# Adjust ram timings on Asus P5B Deluxe



## justpassingby (Mar 11, 2007)

Hi !

System specs are under my system.
RAM : 2x1GB DDR2 667Mhz (PC2-5300) Corsair VS1GB667D2
No overclock, everything is at stock speeds.

Everest gives the following from the SPD :

@ 333 MHz	
5-5-5-15 (CL-RCD-RP-RAS) / 19-35-3-5-3 (RC-RFC-RRD-WR-WTR)

Corsair only gives the 5-5-5-15 part on their website.

I'm trying to set those values manually in the BIOS of my Asus P5B Deluxe (mobo rev 1.04g, bios rev 1226). I already had to reset the CMOS after changing some settings so I figured I'd better ask your help. Here are the options I have in the BIOS :

```
DRAM CAS# Latency             (3-6)
DRAM RAS# to CAS# Delay       (2-6)
DRAM RAS# Precharge           (2-6)
DRAM RAS# Active to Precharge (4-18)

DRAM Write Recovery Time      (2-6)
DRAM TRFC                     (20, 25, 30, 35, 42)
DRAM TRRD                     (0-15)
Rank Write to Read Delay      (0-31)
Read to Precharge Delay       (0-15)
Write to Precharge Delay      (0-31)
```
4 first parameters and DRAM TRFC are ok (5-5-5-15-35), but I'm not sure about the others.

DRAM Write Recovery Time (2-6) = ?

RC 19 = Rank Write to Read Delay or Write to Precharge Delay ?

RRD 3 = DRAM TRRD ?

WR 5 = Rank Write to Read Delay, Read to Precharge Delay or Write to Precharge Delay ?

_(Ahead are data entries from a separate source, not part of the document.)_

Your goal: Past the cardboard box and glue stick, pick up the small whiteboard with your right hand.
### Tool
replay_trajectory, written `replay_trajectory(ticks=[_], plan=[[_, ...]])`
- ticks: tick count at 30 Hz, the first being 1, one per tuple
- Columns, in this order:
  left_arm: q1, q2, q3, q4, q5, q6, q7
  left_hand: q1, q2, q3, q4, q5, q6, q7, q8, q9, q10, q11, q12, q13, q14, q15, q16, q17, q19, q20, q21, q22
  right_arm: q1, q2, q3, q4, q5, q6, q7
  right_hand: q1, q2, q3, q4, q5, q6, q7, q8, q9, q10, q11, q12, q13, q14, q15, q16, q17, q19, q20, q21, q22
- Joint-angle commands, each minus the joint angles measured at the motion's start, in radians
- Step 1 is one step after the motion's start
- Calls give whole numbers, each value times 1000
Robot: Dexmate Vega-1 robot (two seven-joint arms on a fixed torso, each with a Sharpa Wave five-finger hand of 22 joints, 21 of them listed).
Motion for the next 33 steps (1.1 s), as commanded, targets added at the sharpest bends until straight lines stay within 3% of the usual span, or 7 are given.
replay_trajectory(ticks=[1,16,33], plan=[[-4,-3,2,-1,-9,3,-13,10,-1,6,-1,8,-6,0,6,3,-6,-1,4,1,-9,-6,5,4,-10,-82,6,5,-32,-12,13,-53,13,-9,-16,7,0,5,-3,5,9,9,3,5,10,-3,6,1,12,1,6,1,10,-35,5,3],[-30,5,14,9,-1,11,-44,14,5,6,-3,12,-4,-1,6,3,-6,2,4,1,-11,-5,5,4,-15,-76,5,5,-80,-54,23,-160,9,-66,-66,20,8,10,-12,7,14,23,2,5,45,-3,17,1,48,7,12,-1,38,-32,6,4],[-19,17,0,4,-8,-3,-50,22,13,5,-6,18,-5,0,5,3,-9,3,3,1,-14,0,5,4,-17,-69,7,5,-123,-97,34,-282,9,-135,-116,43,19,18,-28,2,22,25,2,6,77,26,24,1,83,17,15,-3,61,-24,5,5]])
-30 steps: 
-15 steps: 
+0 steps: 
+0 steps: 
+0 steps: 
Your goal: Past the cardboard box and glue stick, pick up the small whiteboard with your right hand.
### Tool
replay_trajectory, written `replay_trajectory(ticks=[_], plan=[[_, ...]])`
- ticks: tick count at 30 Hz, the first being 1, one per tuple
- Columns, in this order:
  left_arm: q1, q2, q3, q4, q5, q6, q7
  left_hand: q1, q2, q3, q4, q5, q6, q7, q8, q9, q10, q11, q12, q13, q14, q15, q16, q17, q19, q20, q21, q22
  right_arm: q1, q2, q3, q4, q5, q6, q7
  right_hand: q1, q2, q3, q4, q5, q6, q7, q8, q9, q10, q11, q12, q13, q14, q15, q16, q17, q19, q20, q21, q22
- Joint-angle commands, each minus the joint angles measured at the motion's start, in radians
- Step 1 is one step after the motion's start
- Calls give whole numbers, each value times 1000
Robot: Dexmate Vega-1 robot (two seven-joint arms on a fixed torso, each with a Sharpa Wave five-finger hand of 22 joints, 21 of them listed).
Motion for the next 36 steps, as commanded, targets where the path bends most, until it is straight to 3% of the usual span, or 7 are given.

WTR 3 = Rank Write to Read Delay, Read to Precharge Delay or Write to Precharge Delay ?

Thanks in advance.


----------



## justpassingby (Mar 11, 2007)

Bump

Anyone knows what are RC, RRD, WR and WTR in everest and at what value I should set DRAM Write recovery ?


----------



## linderman (May 20, 2005)

hello Justpassing :wave:



I personally advise you ignore the settings past the first 4 of them the only ones that impact performace are the 5-5-5-15 the others have little if any effect whatsoever, even the die hard extreme overclockers dont play with them


if you want to dabble with them anyway . let me know and I will dig thru my overclockign notes, I played with those settings about two years ago, very unimpressed with their offerings


best regards


joe



PS what is the rated voltage of your memory sticks ??? what does the manufacturer say you can top them out at ???? probably 1.8 or 1.9 volts ?????


----------



## justpassingby (Mar 11, 2007)

Thanks a lot for your reply Joe !

Stock voltage for my ram sticks is 1.8V.

Problem is the Asus motherboard doesn't use the exact timings of the SPD when I let it adjust the settings automatically :
- Automatic timings when BIOS is set on SPD : 5-5-5-15 / 19-35-3-8-5 (taken from everest)
- SPD values according to everest : 5-5-5-15 / 19-35-3-5-3
Google shows that other users have reported that behaviour with other Asus motherboards and could adjust their timings manually but I can't figure out the correspondances between everest's labels and my P5B Deluxe's settings.

If I set the RAM settings to manual in the BIOS I need to give a manual value for each timing. Since the BIOS doesn't offer useful default values (it gives 10-10-10-11 for the 4 last settings) I can't figure out what timing is which. I've already had to reset the CMOS after entering wrong values.

I'm having BSOD's with my computer (I'm already investigating the OS side of the problem with fellow MS techs and managers) and I'm trying to test the memory with the right timings from the SPD.



BTW, what do you think of Windiag ? 


10 hours of Memtest on both memory sticks => no error 
8 hours of Windiag on both sticks => errors which I believe to be false positives
10 hours of Windiag on one stick at a time (leaving the stick being tested in its own slot) => no errors

Here are the errors I got on the first Windiag test :

4 normal passes :
3 errors during the Stride6 test of the 1st pass, not the singlest error during the next 3 passes

7 extended passes :
155 errors during the MATS+ test of the 1st pass, not the singlest error during the next 6 passes

Also note that the error reported in windiag at different addresses had always the same pattern :

Stride6 : expected : 00000000 Actual : 00FF0000
(3 errors at addresses 0E0A472C, 2E0A470C and 2E0A473C)

MATS+ : expected : FFFFFFFF Actual : FF00FFFF
(155 errors at addresses between 296C62A4 and 308ECA3C)


The second Windiag test consisted in 4 normal passes and 10 extended passes on one stick at a time and as I said there were no errors at all.

Could the fact that I took the memory sticks out of their slots have cleaned some dust or something like that? Could dust in the slots have had an impact on the system ? 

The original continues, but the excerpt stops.